Apesar do canal de diálogo aberto, o cenário em campo é de agravamento: Israel anunciou a eliminação de Alireza Tangsiri, chefe da Marinha da Guarda Revolucionária, responsável pelas operações no estratégico Estreito de Ormuz.
Escalada militar e “zona-tampão”
Enquanto o chanceler iraniano, Abbas Araghchi, nega negociações diretas e prega a “resistência”, o Exército israelense lançou ataques em larga escala contra o território iraniano.
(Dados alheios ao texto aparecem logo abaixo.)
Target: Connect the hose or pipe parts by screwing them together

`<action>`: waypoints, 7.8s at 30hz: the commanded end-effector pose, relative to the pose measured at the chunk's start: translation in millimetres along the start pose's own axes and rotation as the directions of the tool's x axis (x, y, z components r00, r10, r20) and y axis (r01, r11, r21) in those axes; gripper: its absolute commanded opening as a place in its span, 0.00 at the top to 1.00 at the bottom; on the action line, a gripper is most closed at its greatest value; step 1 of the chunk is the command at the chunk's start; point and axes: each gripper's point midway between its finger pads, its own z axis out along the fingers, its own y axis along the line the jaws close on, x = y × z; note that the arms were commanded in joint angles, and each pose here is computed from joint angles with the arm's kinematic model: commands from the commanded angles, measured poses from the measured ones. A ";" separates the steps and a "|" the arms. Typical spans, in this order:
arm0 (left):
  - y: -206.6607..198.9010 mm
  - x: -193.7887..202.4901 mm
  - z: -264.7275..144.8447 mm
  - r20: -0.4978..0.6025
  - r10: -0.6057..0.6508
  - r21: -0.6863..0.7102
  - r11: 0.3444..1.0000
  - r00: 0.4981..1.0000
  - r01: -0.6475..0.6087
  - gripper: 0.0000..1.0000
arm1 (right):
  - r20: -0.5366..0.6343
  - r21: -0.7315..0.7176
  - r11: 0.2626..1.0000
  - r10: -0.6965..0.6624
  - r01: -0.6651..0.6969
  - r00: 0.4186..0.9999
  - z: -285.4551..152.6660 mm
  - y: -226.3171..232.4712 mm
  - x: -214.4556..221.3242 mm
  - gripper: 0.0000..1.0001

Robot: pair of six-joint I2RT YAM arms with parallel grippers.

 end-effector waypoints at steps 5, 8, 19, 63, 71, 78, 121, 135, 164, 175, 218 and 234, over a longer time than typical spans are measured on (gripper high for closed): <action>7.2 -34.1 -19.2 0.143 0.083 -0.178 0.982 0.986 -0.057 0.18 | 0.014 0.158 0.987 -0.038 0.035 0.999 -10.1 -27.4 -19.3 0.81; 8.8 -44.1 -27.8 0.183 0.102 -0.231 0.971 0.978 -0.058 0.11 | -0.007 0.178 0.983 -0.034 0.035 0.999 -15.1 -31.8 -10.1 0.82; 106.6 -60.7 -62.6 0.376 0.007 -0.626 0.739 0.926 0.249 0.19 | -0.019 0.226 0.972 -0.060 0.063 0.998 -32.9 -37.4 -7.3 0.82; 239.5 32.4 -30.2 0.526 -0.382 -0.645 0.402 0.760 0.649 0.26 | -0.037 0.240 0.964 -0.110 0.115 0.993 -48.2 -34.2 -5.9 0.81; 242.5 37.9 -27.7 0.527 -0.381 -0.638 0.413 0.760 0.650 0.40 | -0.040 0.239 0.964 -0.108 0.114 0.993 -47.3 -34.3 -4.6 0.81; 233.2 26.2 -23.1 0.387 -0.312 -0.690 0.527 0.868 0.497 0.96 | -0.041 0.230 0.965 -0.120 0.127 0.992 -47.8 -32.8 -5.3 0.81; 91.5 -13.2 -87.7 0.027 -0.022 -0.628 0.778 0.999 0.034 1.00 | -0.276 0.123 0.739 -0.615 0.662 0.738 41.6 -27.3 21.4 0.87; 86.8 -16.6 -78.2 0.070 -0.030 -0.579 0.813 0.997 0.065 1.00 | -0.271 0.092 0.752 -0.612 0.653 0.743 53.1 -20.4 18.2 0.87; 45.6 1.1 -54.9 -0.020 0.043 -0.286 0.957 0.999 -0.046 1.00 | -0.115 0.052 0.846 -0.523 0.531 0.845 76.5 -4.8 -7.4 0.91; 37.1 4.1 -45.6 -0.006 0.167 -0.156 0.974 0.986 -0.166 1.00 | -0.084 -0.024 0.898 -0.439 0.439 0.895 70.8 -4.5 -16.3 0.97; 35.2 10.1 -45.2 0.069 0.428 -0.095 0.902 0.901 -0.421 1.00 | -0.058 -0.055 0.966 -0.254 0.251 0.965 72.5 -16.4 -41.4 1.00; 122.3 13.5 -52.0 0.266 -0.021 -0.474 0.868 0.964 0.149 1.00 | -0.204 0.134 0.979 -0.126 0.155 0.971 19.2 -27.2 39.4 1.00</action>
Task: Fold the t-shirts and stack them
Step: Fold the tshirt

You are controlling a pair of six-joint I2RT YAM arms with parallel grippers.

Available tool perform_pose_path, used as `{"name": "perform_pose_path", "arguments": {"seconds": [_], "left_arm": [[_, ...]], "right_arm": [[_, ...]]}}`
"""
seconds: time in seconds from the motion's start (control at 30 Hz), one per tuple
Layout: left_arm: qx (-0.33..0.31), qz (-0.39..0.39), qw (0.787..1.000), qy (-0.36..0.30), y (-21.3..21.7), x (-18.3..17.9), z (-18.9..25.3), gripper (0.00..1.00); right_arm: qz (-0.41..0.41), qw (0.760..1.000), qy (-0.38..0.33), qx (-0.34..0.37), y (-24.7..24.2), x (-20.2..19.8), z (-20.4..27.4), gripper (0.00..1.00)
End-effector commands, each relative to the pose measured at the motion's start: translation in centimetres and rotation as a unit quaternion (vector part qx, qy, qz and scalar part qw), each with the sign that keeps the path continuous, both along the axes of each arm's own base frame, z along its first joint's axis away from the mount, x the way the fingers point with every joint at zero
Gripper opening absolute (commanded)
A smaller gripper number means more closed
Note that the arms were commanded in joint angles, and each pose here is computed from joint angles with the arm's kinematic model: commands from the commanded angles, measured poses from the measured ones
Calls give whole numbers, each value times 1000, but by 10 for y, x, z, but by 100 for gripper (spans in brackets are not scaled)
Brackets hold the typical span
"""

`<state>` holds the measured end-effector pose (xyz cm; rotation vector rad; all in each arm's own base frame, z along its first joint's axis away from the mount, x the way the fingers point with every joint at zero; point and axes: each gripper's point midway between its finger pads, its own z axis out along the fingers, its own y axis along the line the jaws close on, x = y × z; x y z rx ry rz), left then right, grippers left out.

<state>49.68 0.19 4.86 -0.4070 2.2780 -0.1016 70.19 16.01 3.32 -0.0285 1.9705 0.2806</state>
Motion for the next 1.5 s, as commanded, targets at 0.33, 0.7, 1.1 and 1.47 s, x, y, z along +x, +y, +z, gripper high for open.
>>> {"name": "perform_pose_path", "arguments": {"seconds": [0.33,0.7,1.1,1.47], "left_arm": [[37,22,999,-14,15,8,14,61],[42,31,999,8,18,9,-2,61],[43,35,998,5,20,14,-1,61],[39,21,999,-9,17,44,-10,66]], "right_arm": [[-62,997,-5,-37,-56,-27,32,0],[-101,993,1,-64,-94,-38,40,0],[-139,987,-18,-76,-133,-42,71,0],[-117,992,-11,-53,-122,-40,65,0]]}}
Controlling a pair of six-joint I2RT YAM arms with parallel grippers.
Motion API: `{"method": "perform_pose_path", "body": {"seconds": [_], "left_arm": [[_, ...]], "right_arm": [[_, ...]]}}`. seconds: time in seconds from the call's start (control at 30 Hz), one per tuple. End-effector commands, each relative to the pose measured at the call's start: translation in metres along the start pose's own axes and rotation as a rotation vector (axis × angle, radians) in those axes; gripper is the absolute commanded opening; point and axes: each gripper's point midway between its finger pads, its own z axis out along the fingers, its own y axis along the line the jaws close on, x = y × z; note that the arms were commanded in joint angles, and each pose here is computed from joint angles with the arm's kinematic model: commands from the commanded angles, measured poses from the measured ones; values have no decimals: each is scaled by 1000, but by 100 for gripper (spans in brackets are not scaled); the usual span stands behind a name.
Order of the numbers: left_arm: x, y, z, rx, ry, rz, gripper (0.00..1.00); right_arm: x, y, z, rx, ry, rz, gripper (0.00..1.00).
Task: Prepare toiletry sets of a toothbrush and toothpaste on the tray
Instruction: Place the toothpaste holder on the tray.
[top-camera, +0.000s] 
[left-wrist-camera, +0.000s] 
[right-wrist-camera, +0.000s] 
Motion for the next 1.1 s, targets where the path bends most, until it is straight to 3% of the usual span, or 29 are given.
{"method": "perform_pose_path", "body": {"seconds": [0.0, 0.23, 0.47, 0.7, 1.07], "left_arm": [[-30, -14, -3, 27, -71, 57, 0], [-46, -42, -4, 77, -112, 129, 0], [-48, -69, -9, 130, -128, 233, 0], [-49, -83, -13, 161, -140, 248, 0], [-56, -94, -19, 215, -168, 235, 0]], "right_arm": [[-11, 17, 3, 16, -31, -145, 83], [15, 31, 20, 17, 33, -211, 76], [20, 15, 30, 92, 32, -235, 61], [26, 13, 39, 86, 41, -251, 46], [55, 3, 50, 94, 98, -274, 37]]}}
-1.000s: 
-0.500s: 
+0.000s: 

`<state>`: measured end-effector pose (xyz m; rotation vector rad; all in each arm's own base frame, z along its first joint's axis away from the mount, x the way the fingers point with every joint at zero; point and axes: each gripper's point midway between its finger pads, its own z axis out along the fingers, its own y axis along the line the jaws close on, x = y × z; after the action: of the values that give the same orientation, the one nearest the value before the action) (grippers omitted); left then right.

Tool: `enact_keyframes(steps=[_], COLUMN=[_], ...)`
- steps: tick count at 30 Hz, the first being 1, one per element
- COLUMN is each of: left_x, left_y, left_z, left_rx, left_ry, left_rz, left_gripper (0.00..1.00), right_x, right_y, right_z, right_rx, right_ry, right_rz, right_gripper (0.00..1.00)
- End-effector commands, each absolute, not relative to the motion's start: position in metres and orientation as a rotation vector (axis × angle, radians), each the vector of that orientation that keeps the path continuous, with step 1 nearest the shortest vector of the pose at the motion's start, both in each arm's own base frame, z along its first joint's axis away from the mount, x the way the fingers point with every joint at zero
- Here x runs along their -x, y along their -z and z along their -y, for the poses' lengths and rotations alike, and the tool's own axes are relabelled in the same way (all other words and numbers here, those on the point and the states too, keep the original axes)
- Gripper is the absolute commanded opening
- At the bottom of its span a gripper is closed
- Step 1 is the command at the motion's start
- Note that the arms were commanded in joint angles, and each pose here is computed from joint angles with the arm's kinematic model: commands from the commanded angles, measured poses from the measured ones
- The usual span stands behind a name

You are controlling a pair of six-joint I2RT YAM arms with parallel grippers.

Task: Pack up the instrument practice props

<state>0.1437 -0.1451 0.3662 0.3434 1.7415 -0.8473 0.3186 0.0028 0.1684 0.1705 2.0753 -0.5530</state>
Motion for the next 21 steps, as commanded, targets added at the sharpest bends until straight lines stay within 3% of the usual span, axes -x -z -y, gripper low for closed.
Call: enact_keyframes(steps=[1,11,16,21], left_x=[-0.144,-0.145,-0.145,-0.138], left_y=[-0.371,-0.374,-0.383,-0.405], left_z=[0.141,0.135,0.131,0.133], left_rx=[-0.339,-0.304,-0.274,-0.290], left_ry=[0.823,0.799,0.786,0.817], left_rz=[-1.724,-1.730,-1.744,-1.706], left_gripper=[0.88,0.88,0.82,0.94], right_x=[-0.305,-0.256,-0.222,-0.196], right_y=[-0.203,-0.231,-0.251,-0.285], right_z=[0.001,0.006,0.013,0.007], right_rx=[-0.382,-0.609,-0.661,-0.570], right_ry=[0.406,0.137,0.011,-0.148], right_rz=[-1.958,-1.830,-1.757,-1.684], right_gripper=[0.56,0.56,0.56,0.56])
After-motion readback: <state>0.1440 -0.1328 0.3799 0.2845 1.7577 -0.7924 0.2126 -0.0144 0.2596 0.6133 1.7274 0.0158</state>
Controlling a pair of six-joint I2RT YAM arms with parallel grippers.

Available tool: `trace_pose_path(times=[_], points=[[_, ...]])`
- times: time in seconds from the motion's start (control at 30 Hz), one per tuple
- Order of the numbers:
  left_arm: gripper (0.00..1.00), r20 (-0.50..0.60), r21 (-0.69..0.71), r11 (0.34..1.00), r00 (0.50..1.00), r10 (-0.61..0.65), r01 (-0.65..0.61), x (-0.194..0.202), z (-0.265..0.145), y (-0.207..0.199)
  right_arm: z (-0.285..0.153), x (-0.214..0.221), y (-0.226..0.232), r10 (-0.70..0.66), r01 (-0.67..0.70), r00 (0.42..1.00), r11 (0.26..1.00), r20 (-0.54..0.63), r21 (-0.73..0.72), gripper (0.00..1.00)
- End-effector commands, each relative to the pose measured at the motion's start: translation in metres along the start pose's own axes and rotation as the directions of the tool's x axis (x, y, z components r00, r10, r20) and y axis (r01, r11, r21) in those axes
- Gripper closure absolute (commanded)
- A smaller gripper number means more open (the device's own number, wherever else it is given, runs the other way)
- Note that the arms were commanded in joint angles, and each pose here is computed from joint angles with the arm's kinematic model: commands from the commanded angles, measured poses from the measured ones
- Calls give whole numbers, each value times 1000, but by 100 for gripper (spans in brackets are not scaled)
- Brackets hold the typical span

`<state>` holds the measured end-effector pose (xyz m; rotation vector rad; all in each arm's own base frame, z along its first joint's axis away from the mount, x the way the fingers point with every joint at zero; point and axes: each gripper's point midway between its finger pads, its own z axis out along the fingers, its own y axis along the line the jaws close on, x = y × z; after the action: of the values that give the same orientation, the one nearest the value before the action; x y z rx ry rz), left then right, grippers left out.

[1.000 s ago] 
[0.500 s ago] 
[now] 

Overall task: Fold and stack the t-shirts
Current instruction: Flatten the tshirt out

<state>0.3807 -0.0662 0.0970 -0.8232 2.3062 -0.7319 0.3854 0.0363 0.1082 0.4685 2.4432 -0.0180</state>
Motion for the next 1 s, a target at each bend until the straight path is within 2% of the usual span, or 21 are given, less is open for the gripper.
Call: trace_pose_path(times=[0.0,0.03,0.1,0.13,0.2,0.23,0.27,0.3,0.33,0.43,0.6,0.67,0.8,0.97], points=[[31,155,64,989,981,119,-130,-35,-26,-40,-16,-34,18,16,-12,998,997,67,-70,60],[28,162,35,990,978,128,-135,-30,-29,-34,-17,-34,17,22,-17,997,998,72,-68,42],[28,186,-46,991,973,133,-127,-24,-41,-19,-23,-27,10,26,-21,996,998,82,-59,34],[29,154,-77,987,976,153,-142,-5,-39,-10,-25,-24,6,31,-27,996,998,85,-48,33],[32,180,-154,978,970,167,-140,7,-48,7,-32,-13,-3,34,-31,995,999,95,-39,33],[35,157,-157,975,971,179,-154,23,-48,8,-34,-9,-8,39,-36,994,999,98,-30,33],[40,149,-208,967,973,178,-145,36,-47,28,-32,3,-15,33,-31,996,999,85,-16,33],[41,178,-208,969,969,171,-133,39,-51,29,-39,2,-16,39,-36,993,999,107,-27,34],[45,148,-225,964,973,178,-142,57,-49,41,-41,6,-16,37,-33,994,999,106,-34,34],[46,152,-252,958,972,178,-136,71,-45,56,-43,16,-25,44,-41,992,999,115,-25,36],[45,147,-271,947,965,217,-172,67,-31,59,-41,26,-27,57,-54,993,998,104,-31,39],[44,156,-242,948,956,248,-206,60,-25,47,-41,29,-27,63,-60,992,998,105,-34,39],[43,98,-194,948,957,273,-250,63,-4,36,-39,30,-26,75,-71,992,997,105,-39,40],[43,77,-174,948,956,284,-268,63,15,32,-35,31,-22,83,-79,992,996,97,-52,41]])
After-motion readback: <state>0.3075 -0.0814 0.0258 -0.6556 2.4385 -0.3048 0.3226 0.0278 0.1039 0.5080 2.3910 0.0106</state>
Em resposta, mísseis de Teerã acionaram sirenes em Tel Aviv e Jerusalém.
No Líbano, o primeiro-ministro Benjamin Netanyahu confirmou a criação de uma zona-tampão no sul do país para conter o Hezbollah, que intensificou o lançamento de foguetes após a morte de Ali Khamenei no início do conflito.
Crise energética e ameaça ao Mar Vermelho
O impacto econômico da guerra é severo. O petróleo tipo Brent ultrapassou os 100 dólares nesta quinta-feira, impulsionado pela incerteza no Estreito de Ormuz — por onde passa 20% do óleo e gás mundial.
Teerã elevou o tom das ameaças, sinalizando que pode bloquear também o Estreito de Bab el-Mandeb, fechando o acesso ao Canal de Suez, caso os Estados Unidos iniciem uma invasão terrestre com os milhares de soldados adicionais enviados à região.
Esforços internacionais de desescalada
No plano internacional, o Canadá lidera um apelo ao G7 para uma posição conjunta em favor da reabertura das rotas comerciais e proteção da vida civil. A ONU, por meio de António Guterres, reforçou o pedido de interrupção imediata dos combates.